*** Given records

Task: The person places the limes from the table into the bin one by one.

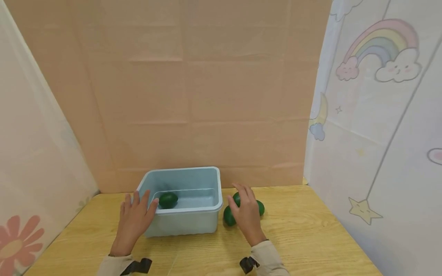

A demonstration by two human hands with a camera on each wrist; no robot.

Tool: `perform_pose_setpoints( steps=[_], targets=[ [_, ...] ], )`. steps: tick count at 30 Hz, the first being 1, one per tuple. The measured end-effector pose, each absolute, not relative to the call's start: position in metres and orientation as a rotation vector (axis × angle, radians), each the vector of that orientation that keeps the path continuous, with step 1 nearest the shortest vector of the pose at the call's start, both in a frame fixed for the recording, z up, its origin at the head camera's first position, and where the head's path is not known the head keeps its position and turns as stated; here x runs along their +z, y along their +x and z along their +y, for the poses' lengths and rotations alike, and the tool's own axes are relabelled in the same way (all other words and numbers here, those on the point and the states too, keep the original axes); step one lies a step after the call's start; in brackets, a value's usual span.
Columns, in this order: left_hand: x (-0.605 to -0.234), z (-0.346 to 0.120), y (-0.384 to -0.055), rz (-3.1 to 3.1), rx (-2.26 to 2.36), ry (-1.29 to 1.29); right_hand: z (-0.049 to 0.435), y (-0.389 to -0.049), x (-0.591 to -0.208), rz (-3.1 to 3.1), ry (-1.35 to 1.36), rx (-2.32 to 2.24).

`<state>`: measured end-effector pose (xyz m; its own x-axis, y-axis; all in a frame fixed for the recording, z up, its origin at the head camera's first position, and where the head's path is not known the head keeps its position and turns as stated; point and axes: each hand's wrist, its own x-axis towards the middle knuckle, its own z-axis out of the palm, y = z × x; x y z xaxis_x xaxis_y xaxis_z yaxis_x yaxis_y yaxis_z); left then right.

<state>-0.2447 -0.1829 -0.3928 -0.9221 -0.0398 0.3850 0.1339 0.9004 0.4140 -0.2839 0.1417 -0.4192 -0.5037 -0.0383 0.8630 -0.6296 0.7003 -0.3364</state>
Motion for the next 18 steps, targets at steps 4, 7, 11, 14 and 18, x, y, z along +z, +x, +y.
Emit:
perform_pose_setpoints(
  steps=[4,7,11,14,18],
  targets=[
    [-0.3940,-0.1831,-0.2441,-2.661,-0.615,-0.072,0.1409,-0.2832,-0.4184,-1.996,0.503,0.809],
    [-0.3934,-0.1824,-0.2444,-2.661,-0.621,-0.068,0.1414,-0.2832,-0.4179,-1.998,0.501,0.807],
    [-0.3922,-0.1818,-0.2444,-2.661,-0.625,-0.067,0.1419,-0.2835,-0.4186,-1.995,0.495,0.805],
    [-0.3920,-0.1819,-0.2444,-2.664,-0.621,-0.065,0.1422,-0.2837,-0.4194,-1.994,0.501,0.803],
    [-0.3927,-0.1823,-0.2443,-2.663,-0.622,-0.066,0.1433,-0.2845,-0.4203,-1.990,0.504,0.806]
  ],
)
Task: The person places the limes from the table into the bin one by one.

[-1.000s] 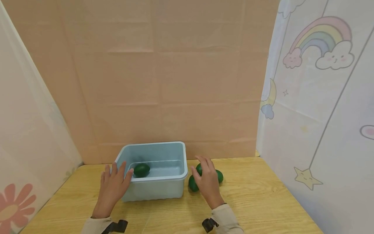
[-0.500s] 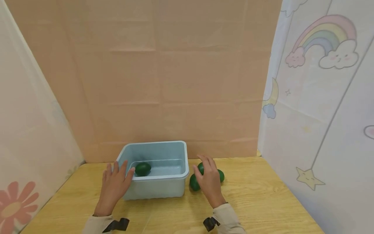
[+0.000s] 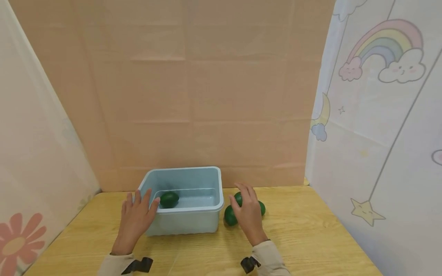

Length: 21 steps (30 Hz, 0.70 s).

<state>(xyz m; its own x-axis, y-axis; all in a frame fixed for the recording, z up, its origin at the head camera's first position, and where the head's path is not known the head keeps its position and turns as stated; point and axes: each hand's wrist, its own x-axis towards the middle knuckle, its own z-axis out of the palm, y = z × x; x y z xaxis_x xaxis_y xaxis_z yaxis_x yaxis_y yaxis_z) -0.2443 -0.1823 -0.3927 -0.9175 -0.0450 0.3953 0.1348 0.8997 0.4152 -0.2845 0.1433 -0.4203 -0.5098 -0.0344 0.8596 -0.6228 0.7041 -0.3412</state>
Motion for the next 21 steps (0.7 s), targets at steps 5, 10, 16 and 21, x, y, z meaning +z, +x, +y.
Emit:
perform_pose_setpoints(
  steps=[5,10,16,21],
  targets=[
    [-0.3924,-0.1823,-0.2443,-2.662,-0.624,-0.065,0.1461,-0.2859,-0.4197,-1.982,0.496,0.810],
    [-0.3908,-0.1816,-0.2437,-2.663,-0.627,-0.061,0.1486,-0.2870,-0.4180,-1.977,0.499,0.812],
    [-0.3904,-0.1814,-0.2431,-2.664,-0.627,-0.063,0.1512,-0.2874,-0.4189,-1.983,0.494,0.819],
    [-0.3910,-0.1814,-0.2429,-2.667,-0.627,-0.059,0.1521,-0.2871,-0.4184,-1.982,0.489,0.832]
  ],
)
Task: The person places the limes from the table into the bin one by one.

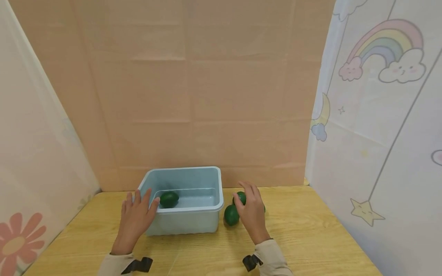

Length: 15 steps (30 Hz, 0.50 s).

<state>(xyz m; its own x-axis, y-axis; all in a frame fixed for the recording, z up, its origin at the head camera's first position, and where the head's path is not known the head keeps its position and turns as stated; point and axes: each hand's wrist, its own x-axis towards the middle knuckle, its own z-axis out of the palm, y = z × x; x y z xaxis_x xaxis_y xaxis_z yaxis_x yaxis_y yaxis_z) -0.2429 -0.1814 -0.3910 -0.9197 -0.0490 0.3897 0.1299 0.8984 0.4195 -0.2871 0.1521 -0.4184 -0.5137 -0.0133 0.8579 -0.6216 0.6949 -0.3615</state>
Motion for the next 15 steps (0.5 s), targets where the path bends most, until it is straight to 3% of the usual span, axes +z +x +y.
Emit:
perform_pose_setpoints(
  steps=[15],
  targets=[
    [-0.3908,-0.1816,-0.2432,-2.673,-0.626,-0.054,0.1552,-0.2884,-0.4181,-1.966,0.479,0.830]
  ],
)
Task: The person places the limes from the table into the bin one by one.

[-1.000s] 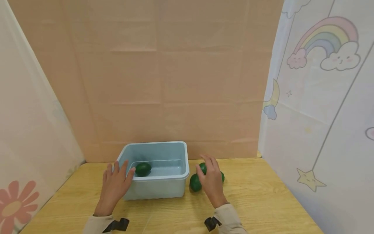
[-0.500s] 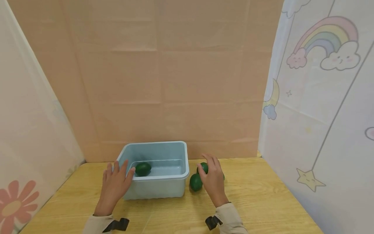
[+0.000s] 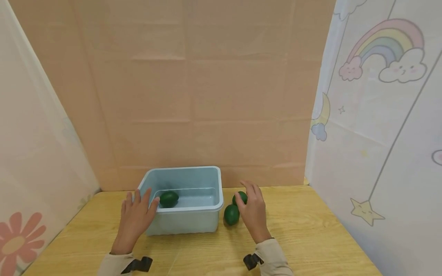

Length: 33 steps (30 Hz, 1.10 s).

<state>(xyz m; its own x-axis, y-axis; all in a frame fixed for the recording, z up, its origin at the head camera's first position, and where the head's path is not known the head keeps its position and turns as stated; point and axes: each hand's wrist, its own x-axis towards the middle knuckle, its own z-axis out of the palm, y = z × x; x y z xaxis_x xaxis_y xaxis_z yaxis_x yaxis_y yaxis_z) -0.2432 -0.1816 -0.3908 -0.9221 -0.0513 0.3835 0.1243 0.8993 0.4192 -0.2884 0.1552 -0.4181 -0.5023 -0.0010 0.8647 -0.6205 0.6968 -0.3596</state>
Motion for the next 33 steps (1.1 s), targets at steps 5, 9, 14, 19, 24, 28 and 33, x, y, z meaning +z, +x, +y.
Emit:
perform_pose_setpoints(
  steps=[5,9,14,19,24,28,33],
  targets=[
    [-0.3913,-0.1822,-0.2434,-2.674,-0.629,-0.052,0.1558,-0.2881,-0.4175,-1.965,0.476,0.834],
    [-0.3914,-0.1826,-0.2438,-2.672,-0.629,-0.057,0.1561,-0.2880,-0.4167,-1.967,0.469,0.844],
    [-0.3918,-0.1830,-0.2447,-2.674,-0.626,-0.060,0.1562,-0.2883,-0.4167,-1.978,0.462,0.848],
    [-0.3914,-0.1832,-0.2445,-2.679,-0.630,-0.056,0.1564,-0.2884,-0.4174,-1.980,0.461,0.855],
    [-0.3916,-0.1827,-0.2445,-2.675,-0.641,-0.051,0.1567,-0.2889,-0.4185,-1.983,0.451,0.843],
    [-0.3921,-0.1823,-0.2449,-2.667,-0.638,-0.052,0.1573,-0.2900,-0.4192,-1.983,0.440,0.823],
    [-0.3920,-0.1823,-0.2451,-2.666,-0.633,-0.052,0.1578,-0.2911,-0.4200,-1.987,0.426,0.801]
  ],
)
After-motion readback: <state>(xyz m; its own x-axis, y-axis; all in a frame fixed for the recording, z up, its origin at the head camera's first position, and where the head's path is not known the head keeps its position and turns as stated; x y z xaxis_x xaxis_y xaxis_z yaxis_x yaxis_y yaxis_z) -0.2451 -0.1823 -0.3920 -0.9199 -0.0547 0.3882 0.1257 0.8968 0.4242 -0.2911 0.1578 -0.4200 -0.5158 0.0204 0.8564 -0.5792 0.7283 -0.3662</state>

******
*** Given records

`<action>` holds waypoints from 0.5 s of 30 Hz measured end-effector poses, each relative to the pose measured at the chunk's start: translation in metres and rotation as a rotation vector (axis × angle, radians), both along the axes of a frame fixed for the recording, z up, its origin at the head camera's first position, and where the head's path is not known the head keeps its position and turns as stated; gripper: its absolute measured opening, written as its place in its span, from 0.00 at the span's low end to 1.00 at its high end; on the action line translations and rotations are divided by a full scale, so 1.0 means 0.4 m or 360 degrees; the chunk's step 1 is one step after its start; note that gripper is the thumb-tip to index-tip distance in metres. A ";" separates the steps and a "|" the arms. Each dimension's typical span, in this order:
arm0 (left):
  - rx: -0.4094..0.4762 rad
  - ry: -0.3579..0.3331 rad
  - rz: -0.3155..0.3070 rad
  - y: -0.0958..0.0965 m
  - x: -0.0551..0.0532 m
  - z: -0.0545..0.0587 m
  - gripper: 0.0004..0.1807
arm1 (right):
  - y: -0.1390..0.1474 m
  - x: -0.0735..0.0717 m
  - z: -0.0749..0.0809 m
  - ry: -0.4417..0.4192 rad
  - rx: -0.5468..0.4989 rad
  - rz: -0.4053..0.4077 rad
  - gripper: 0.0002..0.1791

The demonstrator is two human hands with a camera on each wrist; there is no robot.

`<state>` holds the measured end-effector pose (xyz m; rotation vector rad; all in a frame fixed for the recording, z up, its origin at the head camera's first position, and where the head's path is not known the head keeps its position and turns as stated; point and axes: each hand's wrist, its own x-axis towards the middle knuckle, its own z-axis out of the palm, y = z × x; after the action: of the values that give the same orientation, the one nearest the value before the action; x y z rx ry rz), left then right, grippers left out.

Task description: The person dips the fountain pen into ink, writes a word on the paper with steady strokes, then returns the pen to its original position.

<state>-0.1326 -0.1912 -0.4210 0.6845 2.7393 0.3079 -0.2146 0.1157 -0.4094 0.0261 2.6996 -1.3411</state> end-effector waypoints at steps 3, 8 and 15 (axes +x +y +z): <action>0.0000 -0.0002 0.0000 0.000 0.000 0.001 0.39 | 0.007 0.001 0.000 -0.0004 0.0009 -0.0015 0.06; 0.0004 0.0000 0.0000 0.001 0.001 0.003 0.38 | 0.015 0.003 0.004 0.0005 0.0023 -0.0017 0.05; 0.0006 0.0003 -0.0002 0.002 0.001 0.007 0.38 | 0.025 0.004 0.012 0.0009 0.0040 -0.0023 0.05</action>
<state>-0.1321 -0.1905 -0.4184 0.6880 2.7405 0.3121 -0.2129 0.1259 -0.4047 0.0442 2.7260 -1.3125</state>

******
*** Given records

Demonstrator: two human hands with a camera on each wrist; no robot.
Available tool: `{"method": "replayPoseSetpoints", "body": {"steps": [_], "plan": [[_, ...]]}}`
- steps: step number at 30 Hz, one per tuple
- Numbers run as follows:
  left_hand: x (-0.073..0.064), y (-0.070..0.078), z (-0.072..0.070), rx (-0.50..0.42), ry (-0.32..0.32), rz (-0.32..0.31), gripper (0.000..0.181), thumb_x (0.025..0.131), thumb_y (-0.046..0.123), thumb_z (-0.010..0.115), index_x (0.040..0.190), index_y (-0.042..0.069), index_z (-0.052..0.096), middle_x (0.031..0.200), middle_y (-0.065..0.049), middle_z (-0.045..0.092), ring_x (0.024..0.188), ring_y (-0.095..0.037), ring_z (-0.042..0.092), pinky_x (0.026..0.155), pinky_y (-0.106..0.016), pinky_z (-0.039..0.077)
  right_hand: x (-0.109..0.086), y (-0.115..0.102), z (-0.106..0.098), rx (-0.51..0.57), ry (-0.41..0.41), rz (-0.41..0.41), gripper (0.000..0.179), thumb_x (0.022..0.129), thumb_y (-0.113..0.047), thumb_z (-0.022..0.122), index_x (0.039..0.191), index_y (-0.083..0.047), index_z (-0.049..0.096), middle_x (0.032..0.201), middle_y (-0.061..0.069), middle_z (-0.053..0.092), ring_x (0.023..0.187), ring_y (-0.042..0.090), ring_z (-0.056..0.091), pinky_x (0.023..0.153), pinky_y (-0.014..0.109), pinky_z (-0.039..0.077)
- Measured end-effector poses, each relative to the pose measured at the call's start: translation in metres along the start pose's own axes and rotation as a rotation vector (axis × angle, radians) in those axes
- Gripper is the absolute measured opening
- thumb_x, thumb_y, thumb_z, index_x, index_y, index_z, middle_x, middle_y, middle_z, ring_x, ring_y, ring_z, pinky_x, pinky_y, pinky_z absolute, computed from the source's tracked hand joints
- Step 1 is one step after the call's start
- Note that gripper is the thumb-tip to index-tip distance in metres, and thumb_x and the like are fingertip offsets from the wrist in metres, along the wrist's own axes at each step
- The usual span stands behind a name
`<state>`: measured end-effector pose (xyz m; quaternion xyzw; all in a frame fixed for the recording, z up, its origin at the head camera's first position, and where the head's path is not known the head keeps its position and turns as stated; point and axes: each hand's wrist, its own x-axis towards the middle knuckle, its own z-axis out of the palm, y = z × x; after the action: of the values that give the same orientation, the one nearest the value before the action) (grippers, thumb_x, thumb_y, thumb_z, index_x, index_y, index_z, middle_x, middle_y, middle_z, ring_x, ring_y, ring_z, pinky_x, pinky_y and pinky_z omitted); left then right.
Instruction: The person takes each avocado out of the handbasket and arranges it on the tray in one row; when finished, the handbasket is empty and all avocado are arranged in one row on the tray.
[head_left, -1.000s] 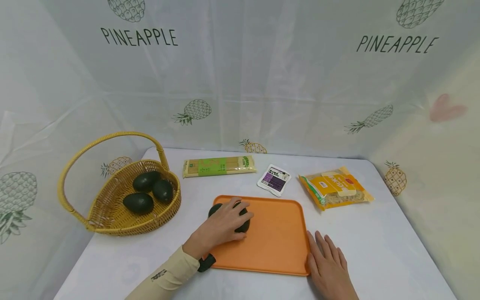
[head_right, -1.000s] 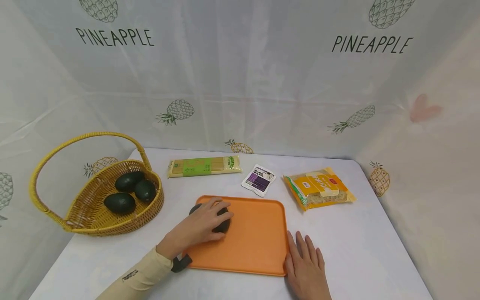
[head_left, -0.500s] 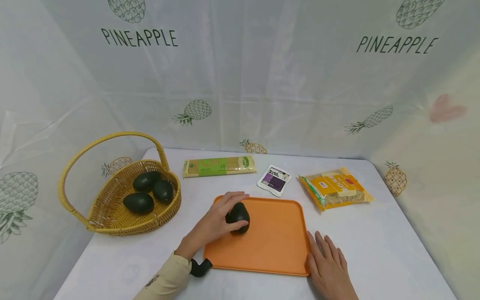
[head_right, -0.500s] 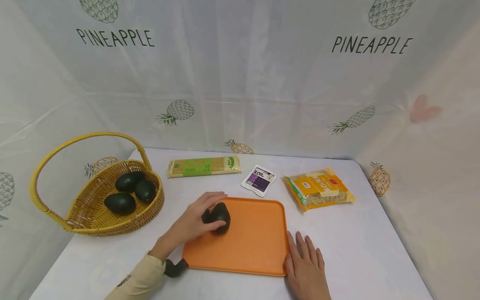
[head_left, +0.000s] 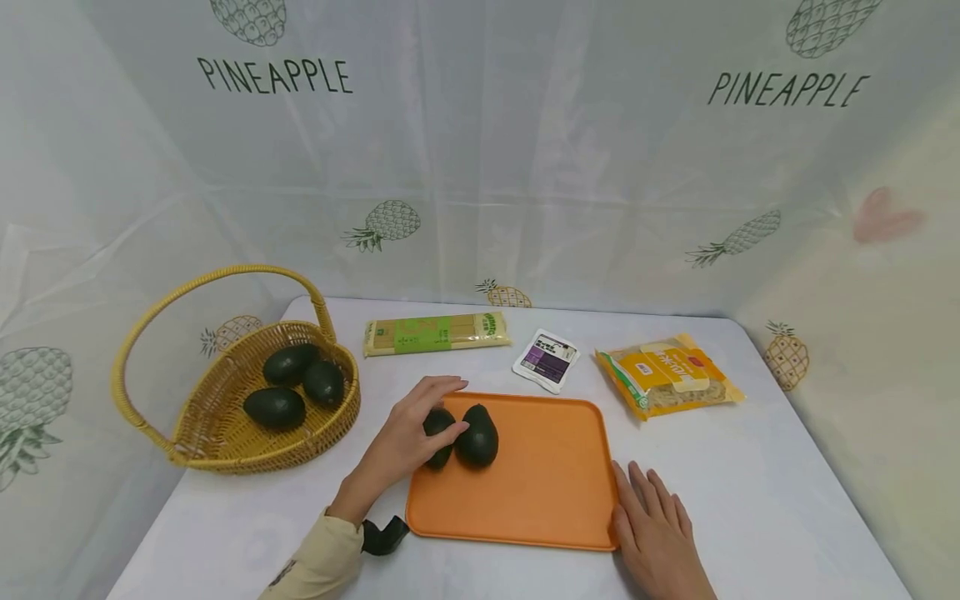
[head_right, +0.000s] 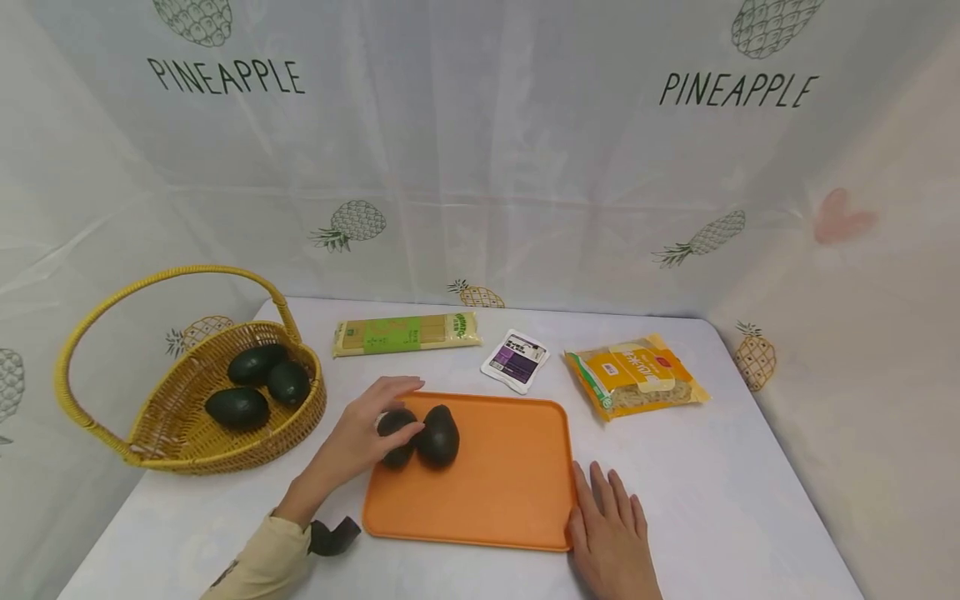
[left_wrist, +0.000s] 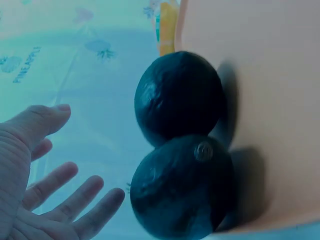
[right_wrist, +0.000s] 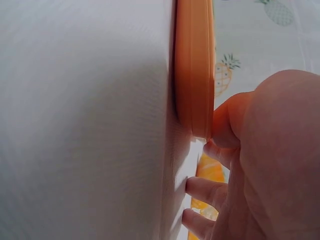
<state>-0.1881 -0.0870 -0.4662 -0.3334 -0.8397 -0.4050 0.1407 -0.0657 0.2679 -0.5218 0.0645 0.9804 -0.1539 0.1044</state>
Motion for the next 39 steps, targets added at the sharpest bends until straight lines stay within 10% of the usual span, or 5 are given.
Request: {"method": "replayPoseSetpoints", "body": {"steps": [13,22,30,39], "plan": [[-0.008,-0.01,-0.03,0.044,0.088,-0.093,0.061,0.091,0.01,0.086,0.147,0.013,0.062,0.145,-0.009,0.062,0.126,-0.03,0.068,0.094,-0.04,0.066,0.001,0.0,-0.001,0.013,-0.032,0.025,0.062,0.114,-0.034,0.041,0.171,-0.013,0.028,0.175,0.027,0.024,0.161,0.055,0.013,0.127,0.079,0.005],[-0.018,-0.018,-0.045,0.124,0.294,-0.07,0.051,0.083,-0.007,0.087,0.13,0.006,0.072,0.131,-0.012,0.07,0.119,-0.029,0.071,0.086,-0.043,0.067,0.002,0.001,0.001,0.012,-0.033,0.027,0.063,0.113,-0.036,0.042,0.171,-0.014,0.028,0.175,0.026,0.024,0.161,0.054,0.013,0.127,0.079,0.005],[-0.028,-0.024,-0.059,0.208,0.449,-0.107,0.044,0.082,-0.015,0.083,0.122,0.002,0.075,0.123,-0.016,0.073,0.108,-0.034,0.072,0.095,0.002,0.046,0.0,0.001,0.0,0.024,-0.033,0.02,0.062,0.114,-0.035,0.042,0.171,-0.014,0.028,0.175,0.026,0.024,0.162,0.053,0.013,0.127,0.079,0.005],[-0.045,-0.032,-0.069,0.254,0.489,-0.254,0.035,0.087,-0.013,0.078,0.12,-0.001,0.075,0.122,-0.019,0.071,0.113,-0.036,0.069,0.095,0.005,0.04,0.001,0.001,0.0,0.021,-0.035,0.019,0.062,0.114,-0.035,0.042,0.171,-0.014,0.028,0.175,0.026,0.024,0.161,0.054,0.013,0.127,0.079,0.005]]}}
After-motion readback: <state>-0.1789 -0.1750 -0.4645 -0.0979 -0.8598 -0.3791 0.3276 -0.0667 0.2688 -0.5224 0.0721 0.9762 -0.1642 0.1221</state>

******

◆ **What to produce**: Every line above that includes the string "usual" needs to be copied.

◆ **Exercise output**:
Tool: `perform_pose_setpoints( steps=[_], targets=[ [_, ...] ], )`. steps: tick count at 30 Hz, the first being 1, one per tuple. The measured end-effector pose, each absolute, not relative to the call's start: position in metres and orientation as a rotation vector (axis × angle, radians), each the vector of that orientation that keeps the path continuous, with step 1 nearest the shortest vector of the pose at the call's start, both in a frame fixed for the recording, z up, its origin at the head camera's first position, and where the head's path is not known the head keeps its position and turns as stated; here x runs along their +z, y along their +x and z along their +y, for the poses' lengths and rotations alike, and the tool's own axes are relabelled in the same way (all other words and numbers here, those on the point and the states too, keep the original axes); step one lies a step after the call's start; in brackets, a value's usual span.
Motion for the next 15 steps (0.5 s), targets where the path bends most, until it is straight to 3% of the usual span, axes +z +x +y.
- The usual span stands behind a name
Motion for the next 39 steps, targets added at the sharpest bends until straight lines stay within 10% of the usual span, or 5 are given.

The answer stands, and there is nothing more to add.